Figure 4. The pipe force (Fp) added to the vessel appears as a “false” low weight at the weigh cells.

Figure 4. The pipe force (Fp) added to the vessel appears as a “false” low weight at the weigh cells.

By carefully considering pipe supports and nozzle design, it may be possible to reduce pipe problems. A simple way to dampen the effects of pipes on weighing measurements is to have all pipe connections enter from the side. If possible, place pipe hangers as far away from the tank as possible to allow for flexing as the tank moves up and down during loading. Rollers may help but they will eventually fail and cause problems. Some movement can always be expected. Flexible pipe connections and bellows may be the best solution. These connectors should lessen some of the influence of pipe forces on the vessel and moderate pipe fatigue. However, ensure the flexible connections are truly flexible. A 1-in. flex joint on a 4-in. pipe probably isn’t effective against either pipe fatigue or weigh cell interference.

Installation

Once you ensure that your tank is  properly designed and all pipe connections are flexible, the next step is to select the correct weighing system. Although shear beams and bending beams can be used, I suggest compression-type load cells. Unlike shear-beam or bending beam, compression load cells are designed to eliminate the introduction of non-vertical loads.
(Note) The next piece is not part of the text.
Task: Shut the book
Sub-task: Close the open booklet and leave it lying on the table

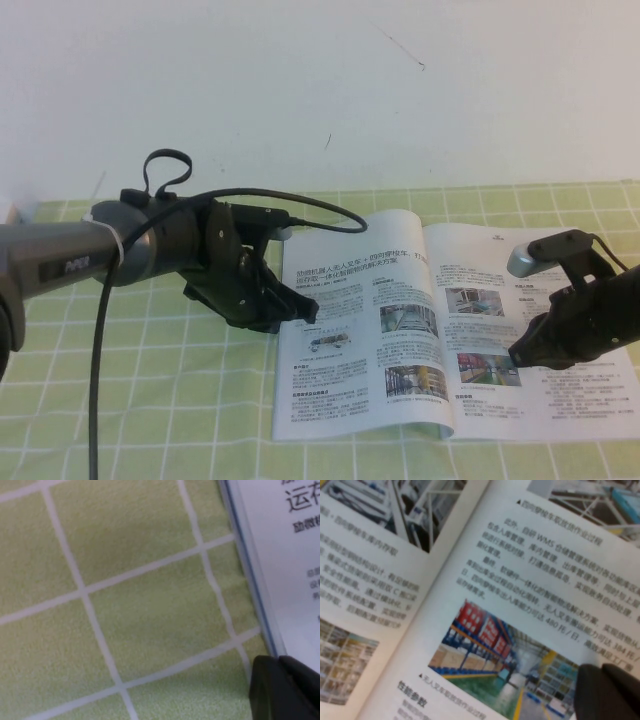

This is accomplished by carefully engineering a curved top and bottom. These rounded components allow the cells to “right” themselves during side loading by a principle of restoring forces (Figure 5).

Figure 5. Heat shield protects a 20,000 kg compression load cell and mounting hardware.

Figure 5. Heat shield protects a 20,000 kg compression load cell and mounting hardware.

Compression cells, like those pictured in Figure 6, are designed to shift during vessel expansion and are constrained mechanically to eliminate the influences of other non-vertical forces.

Figure 6. Compression weigh cells are generally the choice for resisting influence of non-vertical forces.